The expression patterns of DNA methylation reprogramming related genes are associated with the developmental competence of cloned embryos after zygotic genome activation in pigs.

DNA methylation reprogramming, regulated by DNA methylation and demethylation related genes, is essential for early embryo development; however, it is incomplete in cloned embryos, leading to poor cloning efficiency. Previous studies have shown that DNA methylation inhibitor, 5-aza-2'-deoxycytidine (5-aza-dC), could enhance the development of cloned embryos, thus, the genes regulating DNA methylation reprogramming should appropriately express in these embryos. To examine whether there is a correlation between embryo development and the expression patterns of DNA methylation reprogramming related genes, we investigated the developmental progress and transcription levels of candidate genes containing DNA methyltransferases (Dnmt1 and Dnmt3a), ten eleven translocation (Tet) dioxygenases (Tet1, Tet2 and Tet3) and base excision repair related genes including activation induced deamination (Aid), thymine DNA glycosylase (Tdg) and AP endonuclease 1 (Apex1) in porcine early embryos. In this study, our results demonstrated that compared with in vitro fertilized embryos, delayed and reduced development and downregulated transcripts of DNA methylation reprogramming related genes after the 4-cell stage were observed in cloned embryos, showing the significantly (P < 0.05) lower proportions of embryos at the 8-cell, morula and blastocyst stages (19.69% vs 32.64% at 72 h, 16.67% vs 25.49% at 120 h and 19.82% vs 26.29% at 156 h, respectively) and transcription levels of Dnmt3a, Tet1, Tet2, Tet3, Aid, Tdg and Apex1. When cloned embryos were treated with 5-aza-dC, the developmental progress and transcription levels of DNA methylation reprogramming related genes were improved, more similar to those detected in fertilized counterparts. Furthermore, we found that the transcripts of zygotic genome activation and blastocyst quality related genes were also effectively promoted in porcine cloned embryos after 5-aza-dC treatment.

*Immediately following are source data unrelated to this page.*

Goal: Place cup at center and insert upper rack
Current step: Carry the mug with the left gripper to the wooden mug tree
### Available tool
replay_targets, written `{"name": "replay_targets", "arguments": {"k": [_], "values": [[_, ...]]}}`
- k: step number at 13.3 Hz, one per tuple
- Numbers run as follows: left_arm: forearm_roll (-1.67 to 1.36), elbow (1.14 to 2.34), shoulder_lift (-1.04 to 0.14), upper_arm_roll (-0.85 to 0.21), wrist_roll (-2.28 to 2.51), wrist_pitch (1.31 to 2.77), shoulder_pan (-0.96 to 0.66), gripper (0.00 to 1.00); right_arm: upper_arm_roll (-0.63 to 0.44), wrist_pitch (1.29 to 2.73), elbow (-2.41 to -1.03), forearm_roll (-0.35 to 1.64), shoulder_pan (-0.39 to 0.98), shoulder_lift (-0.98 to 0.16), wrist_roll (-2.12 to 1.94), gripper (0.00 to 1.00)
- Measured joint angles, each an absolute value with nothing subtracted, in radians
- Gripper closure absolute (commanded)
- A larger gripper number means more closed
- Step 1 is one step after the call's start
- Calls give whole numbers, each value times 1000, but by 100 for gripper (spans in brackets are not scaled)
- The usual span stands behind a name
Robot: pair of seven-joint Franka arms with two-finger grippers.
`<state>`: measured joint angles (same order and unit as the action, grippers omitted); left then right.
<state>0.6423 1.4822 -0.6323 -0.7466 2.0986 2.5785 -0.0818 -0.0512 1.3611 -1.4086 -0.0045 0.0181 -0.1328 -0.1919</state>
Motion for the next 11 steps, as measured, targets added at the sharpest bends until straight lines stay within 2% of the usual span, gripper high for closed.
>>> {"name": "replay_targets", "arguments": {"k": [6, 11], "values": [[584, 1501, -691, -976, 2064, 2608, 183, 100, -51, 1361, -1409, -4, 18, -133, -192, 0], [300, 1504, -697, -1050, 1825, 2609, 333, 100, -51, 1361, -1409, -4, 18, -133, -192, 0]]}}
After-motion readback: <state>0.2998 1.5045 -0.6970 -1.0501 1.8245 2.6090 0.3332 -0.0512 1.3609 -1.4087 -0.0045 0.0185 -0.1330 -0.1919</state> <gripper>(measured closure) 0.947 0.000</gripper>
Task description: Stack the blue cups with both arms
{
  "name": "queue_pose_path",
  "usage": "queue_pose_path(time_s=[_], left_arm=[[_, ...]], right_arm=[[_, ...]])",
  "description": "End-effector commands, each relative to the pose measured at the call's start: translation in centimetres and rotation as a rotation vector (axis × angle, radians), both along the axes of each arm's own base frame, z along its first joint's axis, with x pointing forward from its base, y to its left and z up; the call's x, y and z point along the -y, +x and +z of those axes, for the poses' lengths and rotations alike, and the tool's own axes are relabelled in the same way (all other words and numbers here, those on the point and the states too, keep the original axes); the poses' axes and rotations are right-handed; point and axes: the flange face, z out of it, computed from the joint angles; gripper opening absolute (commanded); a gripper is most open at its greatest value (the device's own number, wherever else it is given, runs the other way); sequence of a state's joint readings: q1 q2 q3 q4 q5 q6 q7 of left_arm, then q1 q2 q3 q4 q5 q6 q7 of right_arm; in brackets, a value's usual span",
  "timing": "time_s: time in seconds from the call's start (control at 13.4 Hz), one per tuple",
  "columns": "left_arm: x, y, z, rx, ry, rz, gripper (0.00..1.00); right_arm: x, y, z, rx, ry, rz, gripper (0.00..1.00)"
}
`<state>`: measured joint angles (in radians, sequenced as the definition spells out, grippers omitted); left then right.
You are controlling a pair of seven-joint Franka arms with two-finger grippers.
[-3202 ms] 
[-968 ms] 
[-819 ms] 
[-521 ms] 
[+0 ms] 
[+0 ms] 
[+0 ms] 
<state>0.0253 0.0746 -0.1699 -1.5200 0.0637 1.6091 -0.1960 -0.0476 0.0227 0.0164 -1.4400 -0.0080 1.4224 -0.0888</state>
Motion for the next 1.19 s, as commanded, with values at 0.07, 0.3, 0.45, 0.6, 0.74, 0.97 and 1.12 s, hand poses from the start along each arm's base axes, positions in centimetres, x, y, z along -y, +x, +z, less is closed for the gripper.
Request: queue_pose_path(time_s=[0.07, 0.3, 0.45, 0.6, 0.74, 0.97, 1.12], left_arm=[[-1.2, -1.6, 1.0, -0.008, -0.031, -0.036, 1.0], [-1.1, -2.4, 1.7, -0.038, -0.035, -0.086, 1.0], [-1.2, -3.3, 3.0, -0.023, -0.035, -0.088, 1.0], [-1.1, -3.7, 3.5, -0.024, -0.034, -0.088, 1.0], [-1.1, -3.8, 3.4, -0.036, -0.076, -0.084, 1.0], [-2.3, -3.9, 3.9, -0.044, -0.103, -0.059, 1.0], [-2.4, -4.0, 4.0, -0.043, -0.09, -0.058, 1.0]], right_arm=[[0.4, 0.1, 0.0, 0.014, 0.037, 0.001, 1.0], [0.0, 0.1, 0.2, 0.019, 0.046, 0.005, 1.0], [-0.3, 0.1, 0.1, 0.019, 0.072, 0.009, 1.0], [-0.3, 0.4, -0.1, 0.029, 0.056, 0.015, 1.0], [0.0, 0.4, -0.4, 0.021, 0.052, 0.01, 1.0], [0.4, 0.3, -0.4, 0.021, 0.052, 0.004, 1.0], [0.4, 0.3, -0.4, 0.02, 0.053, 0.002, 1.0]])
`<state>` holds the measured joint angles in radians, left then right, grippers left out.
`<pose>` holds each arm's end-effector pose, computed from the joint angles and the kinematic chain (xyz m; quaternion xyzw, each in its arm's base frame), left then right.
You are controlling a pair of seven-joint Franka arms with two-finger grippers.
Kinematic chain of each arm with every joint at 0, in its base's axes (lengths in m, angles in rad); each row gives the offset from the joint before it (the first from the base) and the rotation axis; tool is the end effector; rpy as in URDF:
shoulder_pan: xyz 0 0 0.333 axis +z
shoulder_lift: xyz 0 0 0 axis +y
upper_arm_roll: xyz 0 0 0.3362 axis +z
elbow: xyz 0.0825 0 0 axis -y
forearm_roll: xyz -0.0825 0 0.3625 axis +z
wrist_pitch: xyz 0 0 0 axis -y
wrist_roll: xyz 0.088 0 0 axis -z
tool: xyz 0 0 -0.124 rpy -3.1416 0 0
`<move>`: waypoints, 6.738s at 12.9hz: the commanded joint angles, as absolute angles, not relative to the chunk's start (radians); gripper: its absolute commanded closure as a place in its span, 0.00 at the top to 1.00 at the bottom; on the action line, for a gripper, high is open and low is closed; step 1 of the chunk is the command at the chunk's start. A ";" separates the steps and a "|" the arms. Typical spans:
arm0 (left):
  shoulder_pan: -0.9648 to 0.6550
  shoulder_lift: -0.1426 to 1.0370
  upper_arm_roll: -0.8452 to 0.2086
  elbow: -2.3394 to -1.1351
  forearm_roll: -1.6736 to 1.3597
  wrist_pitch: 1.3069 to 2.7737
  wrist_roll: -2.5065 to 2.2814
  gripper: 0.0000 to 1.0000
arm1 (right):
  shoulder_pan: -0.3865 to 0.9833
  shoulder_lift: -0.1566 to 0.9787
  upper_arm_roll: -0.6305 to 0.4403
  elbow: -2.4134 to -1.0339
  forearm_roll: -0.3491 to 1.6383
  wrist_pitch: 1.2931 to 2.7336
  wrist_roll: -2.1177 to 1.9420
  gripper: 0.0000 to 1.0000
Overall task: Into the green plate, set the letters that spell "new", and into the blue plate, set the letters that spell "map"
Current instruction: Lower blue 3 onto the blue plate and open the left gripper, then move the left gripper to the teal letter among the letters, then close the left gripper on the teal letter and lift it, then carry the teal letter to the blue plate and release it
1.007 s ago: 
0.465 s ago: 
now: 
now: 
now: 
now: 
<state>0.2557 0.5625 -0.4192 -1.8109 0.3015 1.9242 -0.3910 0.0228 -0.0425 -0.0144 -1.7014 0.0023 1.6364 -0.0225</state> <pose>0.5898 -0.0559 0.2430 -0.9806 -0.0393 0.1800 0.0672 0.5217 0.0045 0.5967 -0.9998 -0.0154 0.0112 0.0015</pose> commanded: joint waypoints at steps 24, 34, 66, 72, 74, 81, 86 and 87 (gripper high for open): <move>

In conclusion, our results demonstrated that the disturbed transcripts of DNA methylation reprogramming related genes were observed in porcine cloned embryos, while the enhanced development of porcine cloned embryos induced by 5-aza-dC was accompanied with the improved expression of DNA methylation reprogramming related genes after the 4-cell stage, providing a positive correlation between the expression patterns of DNA methylation reprogramming related genes and the developmental competence of porcine cloned embryos after zygotic genome activation.